**What is required**
Please return every line of the records below that contains the word "pixels".

**Exercise material**
==================================================

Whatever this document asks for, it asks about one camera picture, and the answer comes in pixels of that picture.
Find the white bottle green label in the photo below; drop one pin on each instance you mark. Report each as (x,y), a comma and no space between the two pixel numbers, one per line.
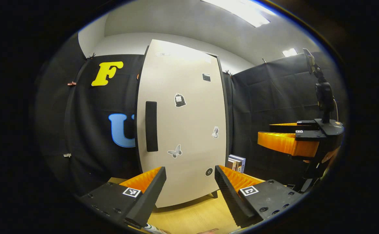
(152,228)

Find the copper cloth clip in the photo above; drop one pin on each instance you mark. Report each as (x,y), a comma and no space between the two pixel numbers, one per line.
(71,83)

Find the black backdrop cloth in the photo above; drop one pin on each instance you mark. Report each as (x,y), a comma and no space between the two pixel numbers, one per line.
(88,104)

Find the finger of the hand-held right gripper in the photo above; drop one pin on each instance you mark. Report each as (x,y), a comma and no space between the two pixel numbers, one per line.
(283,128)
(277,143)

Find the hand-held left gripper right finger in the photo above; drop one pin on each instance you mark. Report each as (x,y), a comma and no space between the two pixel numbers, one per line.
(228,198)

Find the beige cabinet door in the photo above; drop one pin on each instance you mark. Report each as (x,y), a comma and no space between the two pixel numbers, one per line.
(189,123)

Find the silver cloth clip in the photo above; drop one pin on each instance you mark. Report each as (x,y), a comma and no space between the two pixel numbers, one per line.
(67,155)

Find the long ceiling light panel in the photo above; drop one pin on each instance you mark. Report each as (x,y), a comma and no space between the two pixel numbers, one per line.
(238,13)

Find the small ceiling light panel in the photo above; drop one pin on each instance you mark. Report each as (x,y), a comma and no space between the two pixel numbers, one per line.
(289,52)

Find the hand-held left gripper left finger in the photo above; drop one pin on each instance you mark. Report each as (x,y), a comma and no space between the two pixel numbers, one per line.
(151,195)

==================================================

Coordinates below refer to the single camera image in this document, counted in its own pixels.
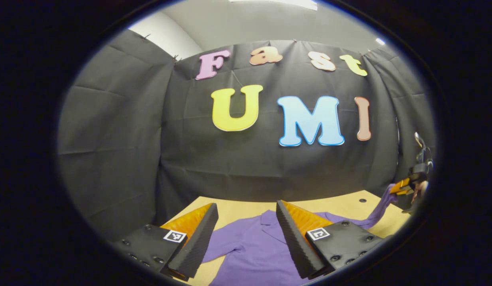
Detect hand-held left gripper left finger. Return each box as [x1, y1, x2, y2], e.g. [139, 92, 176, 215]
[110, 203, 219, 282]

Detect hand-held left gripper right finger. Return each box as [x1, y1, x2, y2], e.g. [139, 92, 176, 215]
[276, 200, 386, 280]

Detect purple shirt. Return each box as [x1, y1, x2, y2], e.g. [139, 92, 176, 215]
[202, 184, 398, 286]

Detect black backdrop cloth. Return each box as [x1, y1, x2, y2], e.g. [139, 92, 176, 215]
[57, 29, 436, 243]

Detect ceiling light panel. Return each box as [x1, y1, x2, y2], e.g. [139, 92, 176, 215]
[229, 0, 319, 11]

==================================================

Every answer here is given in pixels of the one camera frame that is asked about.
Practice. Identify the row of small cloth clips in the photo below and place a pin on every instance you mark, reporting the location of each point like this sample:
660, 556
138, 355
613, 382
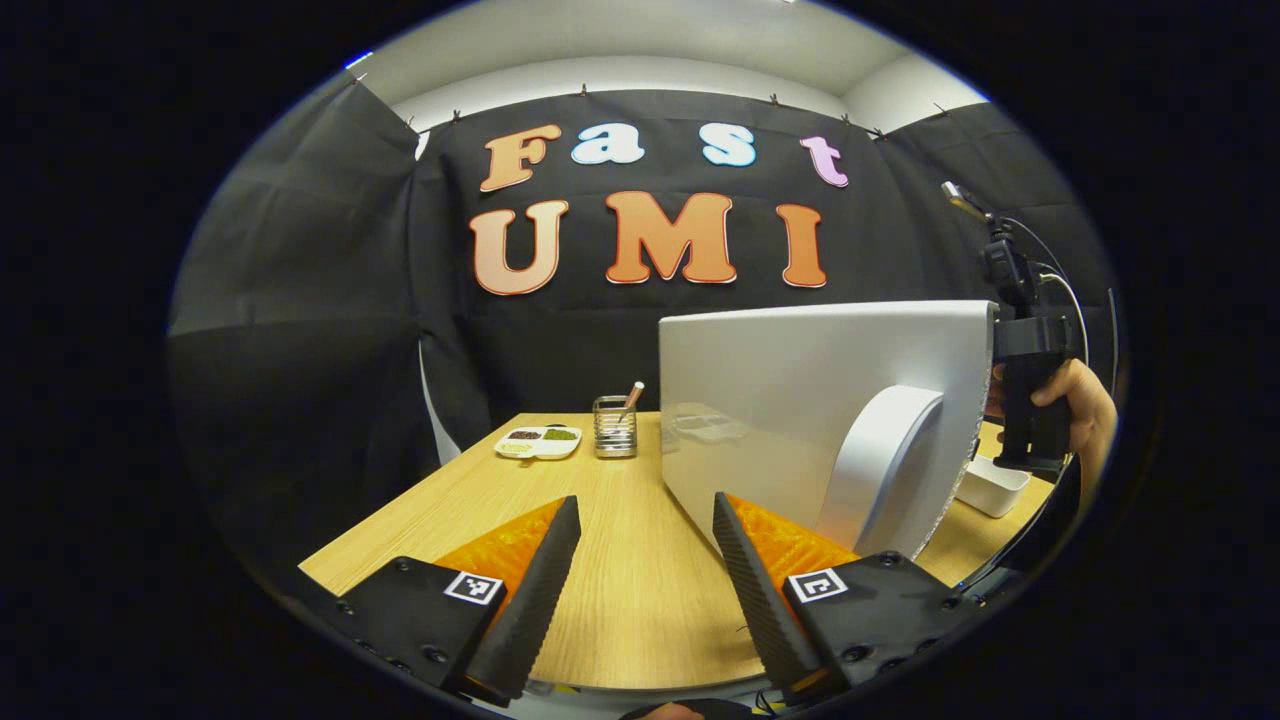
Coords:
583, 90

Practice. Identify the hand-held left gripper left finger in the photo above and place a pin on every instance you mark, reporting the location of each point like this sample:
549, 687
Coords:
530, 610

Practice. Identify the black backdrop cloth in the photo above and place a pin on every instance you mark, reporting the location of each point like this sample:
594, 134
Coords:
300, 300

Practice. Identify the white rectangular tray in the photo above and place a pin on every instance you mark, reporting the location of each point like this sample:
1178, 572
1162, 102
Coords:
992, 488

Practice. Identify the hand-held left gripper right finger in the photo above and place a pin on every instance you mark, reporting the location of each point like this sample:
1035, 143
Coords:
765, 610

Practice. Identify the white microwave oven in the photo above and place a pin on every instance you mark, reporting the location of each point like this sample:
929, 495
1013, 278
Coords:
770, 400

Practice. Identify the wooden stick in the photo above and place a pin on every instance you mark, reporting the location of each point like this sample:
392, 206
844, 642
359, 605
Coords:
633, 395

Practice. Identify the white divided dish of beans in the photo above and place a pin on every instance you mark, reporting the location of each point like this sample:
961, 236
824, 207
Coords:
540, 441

==================================================

**Output for this exercise**
Whatever this document asks for, it asks about one camera picture, and the answer comes in pixels of that picture.
Coordinates below refer to the single camera image in this document, counted in its own pixels.
Every answer here is given in pixels of the one camera frame that is asked about.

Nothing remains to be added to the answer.